Избор взял нож, посмотрел его со всех сторон. Крови на нем не было. Тогда он глазами поискал дыры на теле у этого странного человека. Их он тоже не нашел.
Конечно он знал слишком мало, но даже та малость, что еще оставалась в пустой голове убеждала, что так быть не может. Или… Он вспомнил слово, произнесенное Гаврилой — «колдовство». «Может он колдун?» — подумал воевода.
— Да, нам тебе рассказать нечего… Но может ты нам расскажешь? Раз ты волхв, так….
Хозяин рассмеялся. Гаврила понял, что тот получает удовольствие оттого, что может честно сказать «нет».
— Нет. Я не волхв. Не колдун и не ведьмак…Не шептун и не акудник. Я просто тут живу.
— А это как?
Воевода подбросил нож и тот воткнулся в стол.
— Я не волхв, — повторил хозяин. — Просто тут место тут такое….
— Какое «такое»?
— Место моего бессмертия, — просто объяснил он и по лицу его Гаврила тут же понял, что тот пожалел о сказанном.
Хазарин, поняв, что хозяин малость загнул, пододвинул к себе горшок с кашей и запустил туда ложку.
— Бессмертны только Боги. Да и то не все, наверное…
Поверить на слово Гаврила никому не поверил бы, но только что он своими глазами видел, как хозяин воткнул в себя нож.
— То есть если я тебе сейчас голову смахну… — начал Гаврила.
—..то будешь не самым первым, кому это в голову приходит… — закончил за него хозяин. — Пробовали. Надоело даже.
— Так сколько же ты тут живешь?
Он пожал плечами.
— С тех пор как нашел. Тогда в этих местах еще дулебы стояли. Я тогда….
Хозяин повел речь о том как спасаясь от разбойников он добежал до этой полянки, что в те времена была не в пример меньше и настигнутый ими, принял бой. Пятеро против одного — устоять было трудно и он притворился убитым…
Гаврила слушал его рассказ и думал о том, как и чем мог это ничтожный человек, не сумевший даже защитить собственную жизнь, угодить Богам, так что они даровали ему бессмертие….
— «Угодить?» — он поймал себя на этой мысли и обвел взглядом убогое жилище. — «Угодить?!»
Уделом этого человека была вечная нищета и страх.
— «И это награда? Тогда почему ему?»
Вздрогнув от шальной мысли Гаврила опустил руку под стол и ткнул себя ножом.
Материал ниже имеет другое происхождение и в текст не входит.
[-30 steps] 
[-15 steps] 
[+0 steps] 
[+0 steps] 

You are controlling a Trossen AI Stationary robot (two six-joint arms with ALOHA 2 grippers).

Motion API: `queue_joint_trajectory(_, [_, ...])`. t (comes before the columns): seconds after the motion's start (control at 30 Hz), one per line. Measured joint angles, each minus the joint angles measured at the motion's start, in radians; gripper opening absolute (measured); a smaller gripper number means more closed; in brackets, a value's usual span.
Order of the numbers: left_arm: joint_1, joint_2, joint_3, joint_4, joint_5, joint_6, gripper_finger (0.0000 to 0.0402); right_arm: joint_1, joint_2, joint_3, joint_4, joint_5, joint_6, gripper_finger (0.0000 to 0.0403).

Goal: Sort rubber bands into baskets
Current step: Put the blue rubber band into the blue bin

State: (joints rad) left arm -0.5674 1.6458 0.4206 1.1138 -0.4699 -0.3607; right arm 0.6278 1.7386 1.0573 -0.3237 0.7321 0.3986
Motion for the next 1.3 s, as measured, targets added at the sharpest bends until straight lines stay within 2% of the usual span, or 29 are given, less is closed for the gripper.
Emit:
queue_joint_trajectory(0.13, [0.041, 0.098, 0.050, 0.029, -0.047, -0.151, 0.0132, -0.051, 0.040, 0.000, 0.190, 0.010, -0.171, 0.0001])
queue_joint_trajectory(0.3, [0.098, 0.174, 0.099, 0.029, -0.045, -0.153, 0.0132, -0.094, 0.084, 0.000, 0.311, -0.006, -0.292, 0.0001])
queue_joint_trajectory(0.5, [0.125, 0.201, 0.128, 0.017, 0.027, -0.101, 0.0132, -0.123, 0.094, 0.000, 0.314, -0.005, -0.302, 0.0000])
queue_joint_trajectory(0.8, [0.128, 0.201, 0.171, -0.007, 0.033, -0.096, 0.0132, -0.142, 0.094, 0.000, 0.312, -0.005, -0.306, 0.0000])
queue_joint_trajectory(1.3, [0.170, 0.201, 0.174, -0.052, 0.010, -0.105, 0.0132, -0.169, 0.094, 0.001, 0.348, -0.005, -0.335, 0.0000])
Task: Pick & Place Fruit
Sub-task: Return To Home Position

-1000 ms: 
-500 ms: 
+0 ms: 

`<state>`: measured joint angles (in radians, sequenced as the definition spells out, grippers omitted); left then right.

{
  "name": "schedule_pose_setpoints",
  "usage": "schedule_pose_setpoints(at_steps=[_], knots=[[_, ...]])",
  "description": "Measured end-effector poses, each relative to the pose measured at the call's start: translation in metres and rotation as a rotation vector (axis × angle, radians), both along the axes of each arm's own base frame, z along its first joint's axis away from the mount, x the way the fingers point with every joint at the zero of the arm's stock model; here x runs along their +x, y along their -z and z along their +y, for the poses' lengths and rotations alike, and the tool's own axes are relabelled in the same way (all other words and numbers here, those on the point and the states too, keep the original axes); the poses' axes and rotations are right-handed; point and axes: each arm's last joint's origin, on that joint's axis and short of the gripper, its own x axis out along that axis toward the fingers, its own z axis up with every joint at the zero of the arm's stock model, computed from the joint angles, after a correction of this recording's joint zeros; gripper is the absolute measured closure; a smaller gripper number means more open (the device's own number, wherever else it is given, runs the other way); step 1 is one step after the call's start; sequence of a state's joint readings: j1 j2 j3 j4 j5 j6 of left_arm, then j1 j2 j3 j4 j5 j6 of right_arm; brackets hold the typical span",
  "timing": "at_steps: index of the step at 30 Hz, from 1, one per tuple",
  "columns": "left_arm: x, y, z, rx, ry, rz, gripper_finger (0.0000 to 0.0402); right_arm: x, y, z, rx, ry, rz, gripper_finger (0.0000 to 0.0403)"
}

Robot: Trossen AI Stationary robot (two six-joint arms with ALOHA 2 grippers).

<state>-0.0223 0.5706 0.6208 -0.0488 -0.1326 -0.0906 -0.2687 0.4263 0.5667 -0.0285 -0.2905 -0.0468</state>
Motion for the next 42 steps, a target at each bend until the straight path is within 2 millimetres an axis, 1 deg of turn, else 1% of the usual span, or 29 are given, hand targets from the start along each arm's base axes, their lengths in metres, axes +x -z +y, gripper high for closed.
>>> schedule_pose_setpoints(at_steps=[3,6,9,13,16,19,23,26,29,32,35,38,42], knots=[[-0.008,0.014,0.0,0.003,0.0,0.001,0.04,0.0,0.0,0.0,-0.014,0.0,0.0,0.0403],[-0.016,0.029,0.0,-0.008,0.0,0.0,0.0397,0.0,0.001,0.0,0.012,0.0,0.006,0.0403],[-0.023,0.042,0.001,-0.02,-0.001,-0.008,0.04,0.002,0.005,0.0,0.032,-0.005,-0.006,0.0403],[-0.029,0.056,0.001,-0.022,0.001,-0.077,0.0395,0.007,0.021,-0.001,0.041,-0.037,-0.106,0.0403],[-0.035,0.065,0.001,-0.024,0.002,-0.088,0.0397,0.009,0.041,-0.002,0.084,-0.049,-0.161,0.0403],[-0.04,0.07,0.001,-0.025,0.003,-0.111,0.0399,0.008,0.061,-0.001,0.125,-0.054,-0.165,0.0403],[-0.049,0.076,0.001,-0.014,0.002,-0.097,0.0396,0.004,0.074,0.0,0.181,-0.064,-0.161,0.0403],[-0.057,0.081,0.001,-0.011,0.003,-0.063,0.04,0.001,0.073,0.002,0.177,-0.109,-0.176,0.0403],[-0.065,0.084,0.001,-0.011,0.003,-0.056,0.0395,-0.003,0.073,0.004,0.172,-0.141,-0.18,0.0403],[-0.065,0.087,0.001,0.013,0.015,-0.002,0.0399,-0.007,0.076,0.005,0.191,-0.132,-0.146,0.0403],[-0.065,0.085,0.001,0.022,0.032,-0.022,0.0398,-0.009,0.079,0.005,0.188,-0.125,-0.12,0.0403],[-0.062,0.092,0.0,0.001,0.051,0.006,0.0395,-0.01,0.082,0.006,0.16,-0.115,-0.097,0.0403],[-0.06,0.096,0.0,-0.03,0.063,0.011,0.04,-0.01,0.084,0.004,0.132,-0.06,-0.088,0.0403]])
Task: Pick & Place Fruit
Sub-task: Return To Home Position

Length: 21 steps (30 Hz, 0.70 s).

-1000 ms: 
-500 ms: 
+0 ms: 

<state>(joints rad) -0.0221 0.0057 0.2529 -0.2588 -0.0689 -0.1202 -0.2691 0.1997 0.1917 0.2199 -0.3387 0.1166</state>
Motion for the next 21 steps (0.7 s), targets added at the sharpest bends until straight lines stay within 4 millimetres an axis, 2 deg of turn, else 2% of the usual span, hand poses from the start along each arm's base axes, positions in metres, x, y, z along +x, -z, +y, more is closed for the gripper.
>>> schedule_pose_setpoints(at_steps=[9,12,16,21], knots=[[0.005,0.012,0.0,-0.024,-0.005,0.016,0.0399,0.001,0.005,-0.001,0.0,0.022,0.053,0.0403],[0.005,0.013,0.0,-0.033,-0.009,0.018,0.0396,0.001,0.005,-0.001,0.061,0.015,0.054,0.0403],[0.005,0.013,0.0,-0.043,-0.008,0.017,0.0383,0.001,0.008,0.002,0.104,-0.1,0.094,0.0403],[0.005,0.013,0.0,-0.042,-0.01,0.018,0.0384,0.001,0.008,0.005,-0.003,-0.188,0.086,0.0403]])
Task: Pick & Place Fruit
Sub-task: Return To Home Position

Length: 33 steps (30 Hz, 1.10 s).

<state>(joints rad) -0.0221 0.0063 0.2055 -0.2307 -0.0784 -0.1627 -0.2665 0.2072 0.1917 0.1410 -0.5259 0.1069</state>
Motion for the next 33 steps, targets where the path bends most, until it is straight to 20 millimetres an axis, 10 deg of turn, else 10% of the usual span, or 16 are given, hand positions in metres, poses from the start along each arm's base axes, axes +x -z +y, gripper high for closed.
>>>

Он почувствовал как острие надавило на кожу, но ощущение стали на коже не переросло в боль… Нажав сильнее он почувствовал как лезвие входи в него, не причиняя боли. Опустив взгляд вниз он осторожно вытащил руку из-под столешницы.
Масленников уже был готов к тому, что увидит: нож пронзив руку насквозь торчал из тыльной стороны ладони.
«Ни повесится, ни зарезаться», — подумал Масленников. — «Вот оно — бессмертие!»
Забыв об окружающих он смотрел на ладонь, а потом протянул руку с ножом над столом мимо лица подавившегося словом Избора и прерывая разговор спросил:
— Так выходит, тут не только твое счастье, а любому удача?
Хозяин, только что заливавшийся соловьем замолк на полуслове. Глаза его забегали, словно он по старой привычке задумал злодейство, но все же понимал, что тайну теперь не сохранишь.
— Да…
Несколько минут они пробовали на себе всю прелесть бессмертия. Хозяина давил страх ему хотелось сбежать из дома — он боялся и гостей, узнавших его тайну, но он и леса боялся, который, едва он спрячется в нем, начнет отнимать у него драгоценные мгновения жизни. А пуще того страшил хазарин с веселым смехом приноровившийся резать себе горло.